Brussels batters Apple and Meta with first DMA fines

The European Commission has fined Apple €500m (£429m) and Meta €200m (£171m) in the first ever monetary penalties issued for breaches of its Digital Markets Act, in what one Brussels chief has branded a “strong and clear message” to tech giants.

The Commission insists the two decisions come after extensive dialogue with both companies, allowing them to present in detail their views and arguments.

Under the DMA, app developers distributing their apps via Apple’s App Store should be able to inform customers, free of charge, of alternative offers outside the App Store, steer them to those offers and allow them to make purchases.

However, the Commission found that Apple fails to comply with this obligation. Due to a number of restrictions imposed by Apple, app developers cannot fully benefit from the advantages of alternative distribution channels outside the App Store.

Similarly, consumers cannot fully benefit from alternative and cheaper offers as Apple prevents app developers from directly informing consumers of such offers.
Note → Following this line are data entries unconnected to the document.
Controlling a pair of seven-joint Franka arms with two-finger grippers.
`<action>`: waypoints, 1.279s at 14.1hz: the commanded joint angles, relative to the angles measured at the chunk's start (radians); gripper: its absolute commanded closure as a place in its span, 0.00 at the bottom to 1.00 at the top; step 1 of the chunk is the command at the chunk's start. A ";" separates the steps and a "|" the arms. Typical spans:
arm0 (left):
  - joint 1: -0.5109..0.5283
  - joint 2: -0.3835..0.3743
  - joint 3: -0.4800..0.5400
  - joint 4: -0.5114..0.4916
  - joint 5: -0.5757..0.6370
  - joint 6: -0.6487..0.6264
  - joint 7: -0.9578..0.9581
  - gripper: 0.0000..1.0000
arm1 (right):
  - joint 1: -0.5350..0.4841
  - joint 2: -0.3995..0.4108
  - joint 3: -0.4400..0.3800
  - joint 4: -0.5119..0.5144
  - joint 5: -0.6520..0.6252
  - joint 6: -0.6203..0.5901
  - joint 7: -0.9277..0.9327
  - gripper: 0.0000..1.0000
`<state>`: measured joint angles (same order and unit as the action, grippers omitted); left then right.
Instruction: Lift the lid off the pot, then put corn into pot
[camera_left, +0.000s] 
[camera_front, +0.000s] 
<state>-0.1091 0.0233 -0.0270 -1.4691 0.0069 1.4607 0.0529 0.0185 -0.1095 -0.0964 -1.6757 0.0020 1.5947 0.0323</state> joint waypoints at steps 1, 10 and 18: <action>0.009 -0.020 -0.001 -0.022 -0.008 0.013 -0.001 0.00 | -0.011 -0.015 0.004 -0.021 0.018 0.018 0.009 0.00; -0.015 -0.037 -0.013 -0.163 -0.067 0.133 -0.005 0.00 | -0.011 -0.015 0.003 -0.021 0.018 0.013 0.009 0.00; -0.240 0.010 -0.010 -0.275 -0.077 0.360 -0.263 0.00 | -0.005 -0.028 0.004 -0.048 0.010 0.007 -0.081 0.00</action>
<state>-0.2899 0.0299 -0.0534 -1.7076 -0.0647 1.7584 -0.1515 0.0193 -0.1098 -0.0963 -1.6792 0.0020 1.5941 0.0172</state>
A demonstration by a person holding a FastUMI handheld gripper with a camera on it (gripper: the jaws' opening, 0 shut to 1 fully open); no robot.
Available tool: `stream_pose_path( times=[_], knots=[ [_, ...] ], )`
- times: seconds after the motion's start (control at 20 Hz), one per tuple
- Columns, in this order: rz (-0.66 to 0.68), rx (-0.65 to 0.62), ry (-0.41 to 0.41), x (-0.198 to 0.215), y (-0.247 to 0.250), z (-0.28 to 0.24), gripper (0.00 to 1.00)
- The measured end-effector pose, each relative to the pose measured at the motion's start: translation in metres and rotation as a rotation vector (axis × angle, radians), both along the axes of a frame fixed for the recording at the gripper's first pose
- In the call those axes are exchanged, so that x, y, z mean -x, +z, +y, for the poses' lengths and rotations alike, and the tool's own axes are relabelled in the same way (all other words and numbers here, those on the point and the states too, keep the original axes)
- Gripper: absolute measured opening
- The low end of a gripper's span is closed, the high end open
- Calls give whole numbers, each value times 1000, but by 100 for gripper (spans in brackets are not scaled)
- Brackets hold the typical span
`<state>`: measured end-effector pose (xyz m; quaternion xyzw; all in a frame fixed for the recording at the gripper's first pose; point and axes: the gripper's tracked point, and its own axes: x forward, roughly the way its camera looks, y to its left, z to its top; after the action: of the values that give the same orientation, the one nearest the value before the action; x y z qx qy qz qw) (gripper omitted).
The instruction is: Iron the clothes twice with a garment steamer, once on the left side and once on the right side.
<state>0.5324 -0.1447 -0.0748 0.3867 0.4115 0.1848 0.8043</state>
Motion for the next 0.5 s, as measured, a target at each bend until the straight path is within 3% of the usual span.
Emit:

The company has failed to demonstrate that these restrictions are objectively necessary and proportionate.

As part of today’s decision, the Commission has ordered Apple to remove the technical and commercial restrictions on steering and to refrain from perpetuating the non-compliant conduct in the future, which includes adopting conduct with an equivalent object or effect.

The fine imposed on Apple takes into account the gravity and duration of the non-compliance.

Meanwhile, Meta has been whacked over its “consent or pay” advertising model, launched in November 2023. Under the scheme, EU users of Facebook and Instagram had a choice between consenting to personal data combination for personalised advertising or paying a monthly subscription for an ad-free service.

The Commission found that this model is not compliant with the DMA, as it did not give users the required specific choice to opt for a service that uses less of their personal data but is otherwise equivalent to the ‘personalised ads’ service.

Meta’s model also did not allow users to exercise their right to freely consent to the combination of their personal data.

In November 2024, after numerous exchanges with the Commission, Meta introduced another version of the free personalised ads model, offering a new option that allegedly uses less personal data to display advertisements.

The Commission is currently assessing this new option and continues its dialogue with Meta, requesting the company to provide evidence of the impact that this new ads model has in practice.

However, today’s decision relates to non-compliance during period from March 2024, when the DMA obligations became legally binding, and November 2024, when Meta’s new ads model was introduced.

The fine imposed on Meta also takes into account the gravity and duration of the non-compliance, while noting that today’s decisions taken against Apple and Meta are the first non-compliance decisions adopted under the DMA.

Apple and Meta are now required to comply with the Commission’s decisions within 60 days, otherwise they risk periodic penalty payments.

The Commission continues its engagement with Apple and Meta to ensure compliance with the Commission’s decisions and the DMA more generally.

EU executive vice-president for clean, just and competitive transition Teresa Ribera said: “Today’s decisions send a strong and clear message. The Digital Markets Act is a crucial instrument to unlock potential, choice and growth by ensuring digital players can operate in contestable and fair markets. It protects European consumers and levels the playing field.

“Apple and Meta have fallen short of compliance with the DMA by implementing measures that reinforce the dependence of business users and consumers on their platforms.

“As a result, we have taken firm but balanced enforcement action against both companies, based on clear and predictable rules. All companies operating in the EU must follow our laws and respect European values.”